• [Exercise directions]:
Each line in the listing below that contains "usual" should be returned.

• [Supplied material]:

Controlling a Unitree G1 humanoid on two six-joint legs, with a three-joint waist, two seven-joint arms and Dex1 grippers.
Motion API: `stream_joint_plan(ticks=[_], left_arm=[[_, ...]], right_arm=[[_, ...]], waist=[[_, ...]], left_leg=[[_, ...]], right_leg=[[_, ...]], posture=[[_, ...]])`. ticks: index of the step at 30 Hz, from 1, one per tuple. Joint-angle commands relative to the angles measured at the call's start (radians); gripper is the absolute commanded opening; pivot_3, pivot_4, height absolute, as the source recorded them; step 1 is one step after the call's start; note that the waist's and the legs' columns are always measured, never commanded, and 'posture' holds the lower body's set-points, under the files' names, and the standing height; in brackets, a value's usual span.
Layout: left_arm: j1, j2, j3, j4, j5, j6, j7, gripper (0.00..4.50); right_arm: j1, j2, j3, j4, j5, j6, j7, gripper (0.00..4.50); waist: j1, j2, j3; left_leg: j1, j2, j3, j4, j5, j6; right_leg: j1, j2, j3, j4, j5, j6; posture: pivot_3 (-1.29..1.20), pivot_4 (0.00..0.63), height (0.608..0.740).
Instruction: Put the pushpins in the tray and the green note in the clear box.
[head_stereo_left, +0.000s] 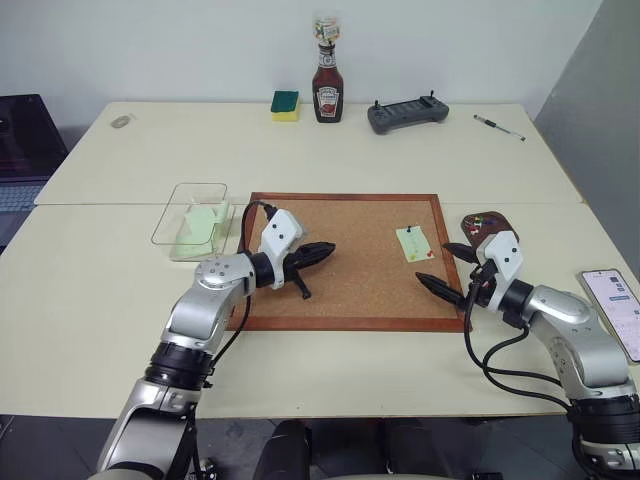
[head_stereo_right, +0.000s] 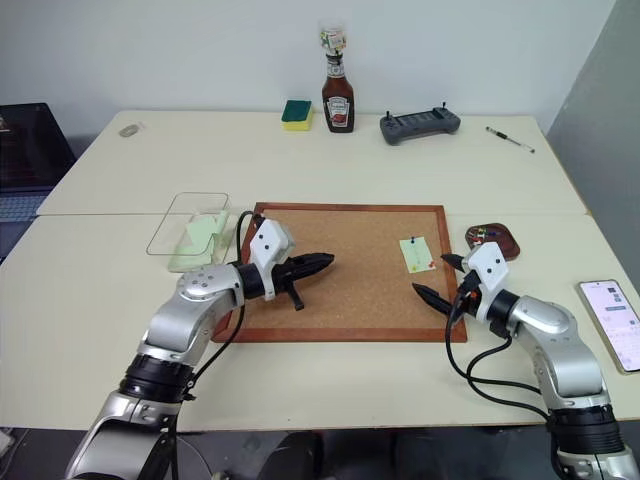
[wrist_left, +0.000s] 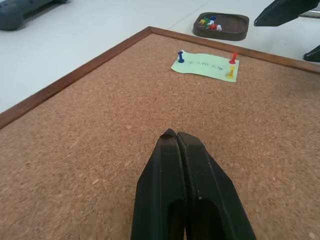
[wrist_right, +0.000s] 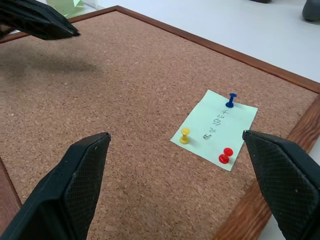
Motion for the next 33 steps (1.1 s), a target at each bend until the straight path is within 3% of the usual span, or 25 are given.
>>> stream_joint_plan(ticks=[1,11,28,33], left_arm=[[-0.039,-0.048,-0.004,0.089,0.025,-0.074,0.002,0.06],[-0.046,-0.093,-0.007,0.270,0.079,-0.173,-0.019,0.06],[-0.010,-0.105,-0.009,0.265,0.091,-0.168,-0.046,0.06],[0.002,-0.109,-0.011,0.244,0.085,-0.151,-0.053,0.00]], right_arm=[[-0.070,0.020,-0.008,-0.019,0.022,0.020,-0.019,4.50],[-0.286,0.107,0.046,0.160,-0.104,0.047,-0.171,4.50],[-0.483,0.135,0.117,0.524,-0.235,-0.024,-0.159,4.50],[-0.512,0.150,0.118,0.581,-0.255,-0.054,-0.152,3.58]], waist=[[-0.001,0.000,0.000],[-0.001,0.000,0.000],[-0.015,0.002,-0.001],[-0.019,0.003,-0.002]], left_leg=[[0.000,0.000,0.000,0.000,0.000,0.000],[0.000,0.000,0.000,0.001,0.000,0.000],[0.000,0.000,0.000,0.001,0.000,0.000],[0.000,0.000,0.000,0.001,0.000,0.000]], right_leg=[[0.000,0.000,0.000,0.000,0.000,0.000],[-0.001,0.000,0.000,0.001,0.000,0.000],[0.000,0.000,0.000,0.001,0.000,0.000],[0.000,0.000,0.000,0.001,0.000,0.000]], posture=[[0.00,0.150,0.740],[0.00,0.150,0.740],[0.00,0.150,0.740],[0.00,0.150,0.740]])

• [Solution to this problem]:
Motion API: `stream_joint_plan(ticks=[_], left_arm=[[_, ...]], right_arm=[[_, ...]], waist=[[_, ...]], left_leg=[[_, ...]], right_leg=[[_, ...]], posture=[[_, ...]])`. ticks: index of the step at 30 Hz, from 1, one per tuple. Joint-angle commands relative to the angles measured at the call's start (radians); gripper is the absolute commanded opening; pivot_3, pivot_4, height absolute, as the source recorded them; step 1 is one step after the call's start; note that the waist's and the legs' columns are always measured, never commanded, and 'posture' holds the lower body's set-points, under the files' names, and the standing height; in brackets, a value's usual span.
Motion for the next 33 steps (1.1 s), a target at each bend until the straight path is within 3% of the usual span, or 25 are given.

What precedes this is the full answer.